### Assignment
In the copy, keep every word of the data below and none of its pictures.
Given material below:
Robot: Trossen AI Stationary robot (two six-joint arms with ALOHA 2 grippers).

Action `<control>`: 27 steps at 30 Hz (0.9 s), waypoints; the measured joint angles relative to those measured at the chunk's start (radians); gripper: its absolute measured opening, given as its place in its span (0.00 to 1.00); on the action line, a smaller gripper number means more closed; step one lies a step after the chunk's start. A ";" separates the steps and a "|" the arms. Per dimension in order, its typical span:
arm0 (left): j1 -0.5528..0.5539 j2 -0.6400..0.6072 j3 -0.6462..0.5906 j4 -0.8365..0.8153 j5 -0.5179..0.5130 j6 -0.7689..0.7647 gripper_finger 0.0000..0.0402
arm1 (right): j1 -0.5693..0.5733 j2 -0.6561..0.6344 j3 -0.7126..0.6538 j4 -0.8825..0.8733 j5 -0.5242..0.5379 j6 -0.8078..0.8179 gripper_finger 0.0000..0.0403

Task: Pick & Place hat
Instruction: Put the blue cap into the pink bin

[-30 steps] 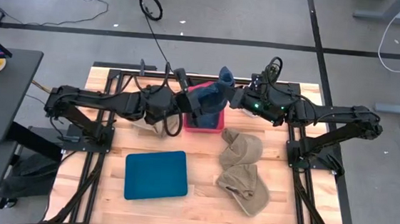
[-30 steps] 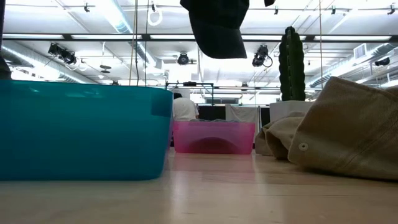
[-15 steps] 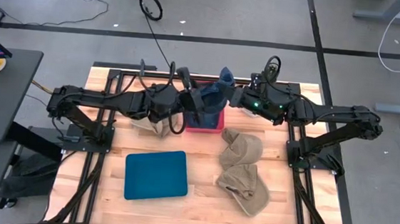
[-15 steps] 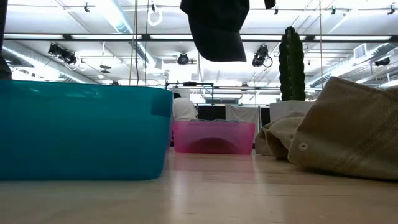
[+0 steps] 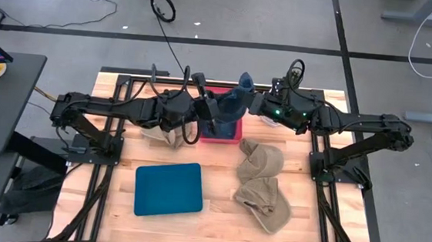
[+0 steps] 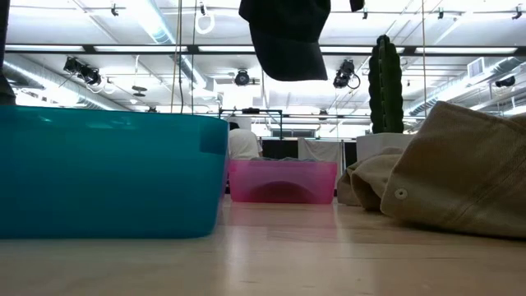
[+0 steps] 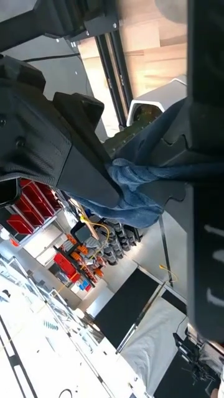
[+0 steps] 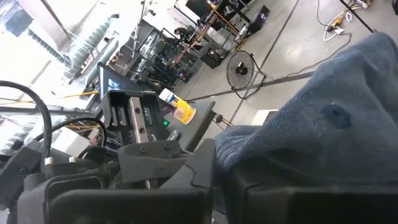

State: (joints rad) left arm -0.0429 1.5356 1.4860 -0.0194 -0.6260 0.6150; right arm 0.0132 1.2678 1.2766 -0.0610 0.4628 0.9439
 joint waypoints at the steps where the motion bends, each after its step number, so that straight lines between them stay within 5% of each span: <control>1: 0.000 0.000 0.000 -0.001 0.002 -0.001 0.01 | 0.000 0.000 0.000 0.005 -0.004 -0.004 0.07; 16: 0.013 -0.002 0.001 -0.062 0.075 -0.101 0.01 | 0.000 -0.060 -0.001 0.014 -0.287 -0.115 0.68; 27: 0.150 0.000 -0.003 -0.280 0.425 -0.454 0.01 | 0.002 -0.203 0.001 -0.034 -0.311 -0.187 0.73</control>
State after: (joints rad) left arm 0.1075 1.5356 1.4834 -0.2992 -0.2011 0.1606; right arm 0.0152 1.0653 1.2774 -0.0953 0.1522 0.7566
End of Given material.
### Response to the task
Robot: Trossen AI Stationary robot (two six-joint arms with ALOHA 2 grippers).

Action `<control>`: 27 steps at 30 Hz (0.9 s), waypoints; the measured joint angles relative to those measured at the chunk's start (radians); gripper: its absolute measured opening, given as its place in its span (0.00 to 1.00); on the action line, a smaller gripper number means more closed; step one lies a step after the chunk's start. A ";" separates the steps and a "|" the arms. Per dimension in order, its typical span:
arm0 (left): j1 -0.5528..0.5539 j2 -0.6400..0.6072 j3 -0.6462..0.5906 j4 -0.8365..0.8153 j5 -0.5179..0.5130 j6 -0.7689..0.7647 gripper_finger 0.0000..0.0402
arm1 (right): j1 -0.5693..0.5733 j2 -0.6561..0.6344 j3 -0.7126..0.6538 j4 -0.8825..0.8733 j5 -0.5242..0.5379 j6 -0.8078..0.8179 gripper_finger 0.0000..0.0403

Task: Pick & Place hat
Instruction: Put the blue cap into the pink bin

[-30 steps] 
[-30 steps] 
[-15 steps] 
[-15 steps] 
[+0 steps] 
[+0 steps] 
[+0 steps] 
[+0 steps] 

State: (joints rad) left arm -0.0429 1.5356 1.4860 -0.0194 -0.6260 0.6150; right arm 0.0132 1.2678 1.2766 -0.0610 0.4628 0.9439
 joint waypoints at the steps where the motion bends, each after its step number, so that straight lines between them stay within 5% of each span: <control>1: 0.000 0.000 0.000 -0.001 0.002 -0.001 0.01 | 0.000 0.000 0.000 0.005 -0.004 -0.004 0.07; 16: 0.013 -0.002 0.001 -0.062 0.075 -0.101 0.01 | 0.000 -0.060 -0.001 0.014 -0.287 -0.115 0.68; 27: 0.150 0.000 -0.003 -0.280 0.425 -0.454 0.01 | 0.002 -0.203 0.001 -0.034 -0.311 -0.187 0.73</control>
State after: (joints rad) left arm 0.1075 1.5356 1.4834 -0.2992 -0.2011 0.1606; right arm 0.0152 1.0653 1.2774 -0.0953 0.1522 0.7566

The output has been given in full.